Agreed.  My company has purchased testing from an extremely well-known and
respected firm.  The tests are minimally useful in pointing out an
occassional flaw or a missed configuration step on a web server.  However,
the reports are not detailed at all, and fail to give an accounting of
everything that was tested.  This is important to me and my company - we pay
a LOT of money for these tests, and not knowing what was tested leaves us
blind as to what we're really paying for.  It certainly isn't a trophy hunt.
I personally need to know all that was tried, and when, so that I can
compare the test activity to my firewall and IDS logs and see if I logged
all that I should have, or if I interpreted correctly what was being done
during the test.  It's one thing I really like about the OSSTMM - you have
to lay it all out, whether you successfully exploit anything or not.
Full-disclosure is good for the tester...

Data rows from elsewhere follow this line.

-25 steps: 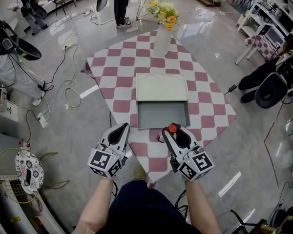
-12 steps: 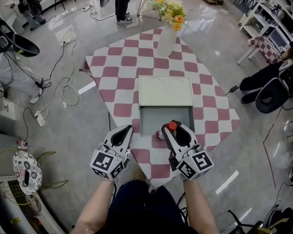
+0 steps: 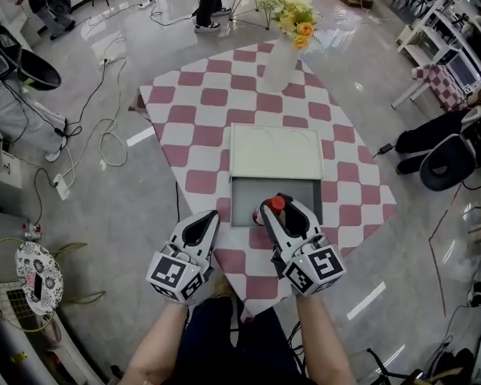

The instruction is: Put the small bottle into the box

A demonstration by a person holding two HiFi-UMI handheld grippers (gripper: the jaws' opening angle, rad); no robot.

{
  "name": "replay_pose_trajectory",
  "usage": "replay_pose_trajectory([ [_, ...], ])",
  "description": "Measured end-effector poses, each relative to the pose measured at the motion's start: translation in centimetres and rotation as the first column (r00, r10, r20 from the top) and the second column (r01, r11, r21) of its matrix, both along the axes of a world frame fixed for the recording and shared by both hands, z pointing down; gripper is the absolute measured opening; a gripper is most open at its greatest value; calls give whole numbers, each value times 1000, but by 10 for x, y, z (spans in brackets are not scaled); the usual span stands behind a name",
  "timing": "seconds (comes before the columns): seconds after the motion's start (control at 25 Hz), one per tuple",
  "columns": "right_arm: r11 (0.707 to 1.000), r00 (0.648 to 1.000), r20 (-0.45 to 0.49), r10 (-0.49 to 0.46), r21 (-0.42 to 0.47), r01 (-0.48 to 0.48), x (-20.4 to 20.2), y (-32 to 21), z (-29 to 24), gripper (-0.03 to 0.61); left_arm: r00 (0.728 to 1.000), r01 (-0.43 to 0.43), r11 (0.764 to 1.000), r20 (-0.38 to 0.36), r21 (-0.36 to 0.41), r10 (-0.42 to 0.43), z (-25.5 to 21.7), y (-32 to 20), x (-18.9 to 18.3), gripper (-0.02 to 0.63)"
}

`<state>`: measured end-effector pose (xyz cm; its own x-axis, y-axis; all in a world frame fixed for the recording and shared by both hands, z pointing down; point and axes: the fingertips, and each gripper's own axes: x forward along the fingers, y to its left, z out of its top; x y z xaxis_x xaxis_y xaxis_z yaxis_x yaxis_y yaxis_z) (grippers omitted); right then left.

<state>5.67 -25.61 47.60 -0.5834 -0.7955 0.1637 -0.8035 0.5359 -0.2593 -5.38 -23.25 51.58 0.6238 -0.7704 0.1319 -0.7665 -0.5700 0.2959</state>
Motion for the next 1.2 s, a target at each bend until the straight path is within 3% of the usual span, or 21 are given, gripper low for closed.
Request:
replay_pose_trajectory([
  [0.44, 996, 987, -138, -82, -47, 76, -20, -16, 25, 155, 1000, 30, 999, 7, -28, -30, 15, -7, 0, 2],
  [1.2, 979, 945, -262, -197, -99, 177, -43, -28, 52, 156, 997, 80, 995, -11, -58, -81, 23, -23, -9, 2],
])
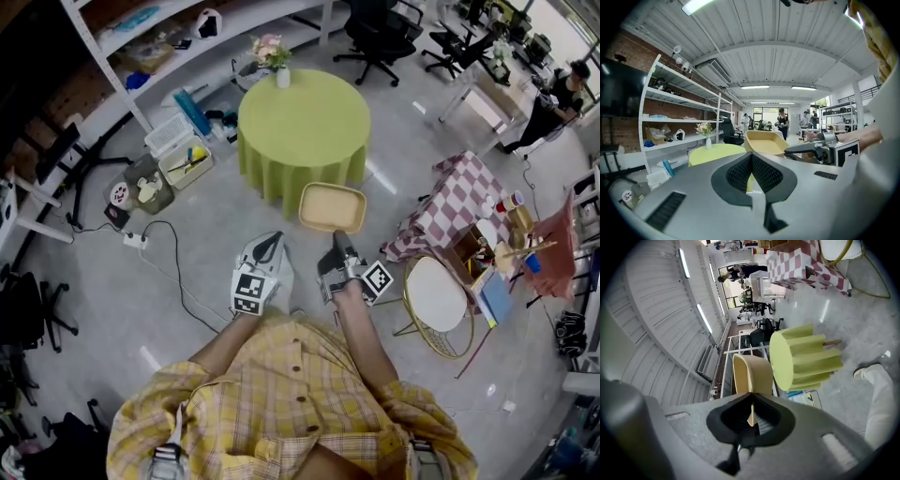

----- Original Message -----
From: "Pete Herzog" <pete () isecom org>
To: "Jeff Shawgo" <jeff.shawgo () verizon net>; <pen-test () securityfocus com>
Sent: Friday, January 23, 2004 3:32 PM
Subject: What a security test should do?- from thinking about: Ethical
Hacking Training


What does a pen test fail to provide?

I had to think about this for a little while because it's not so much to
me
what someone needs to know to be a security manager, CISO, or security
consultant, but rather what do we expect from a security test?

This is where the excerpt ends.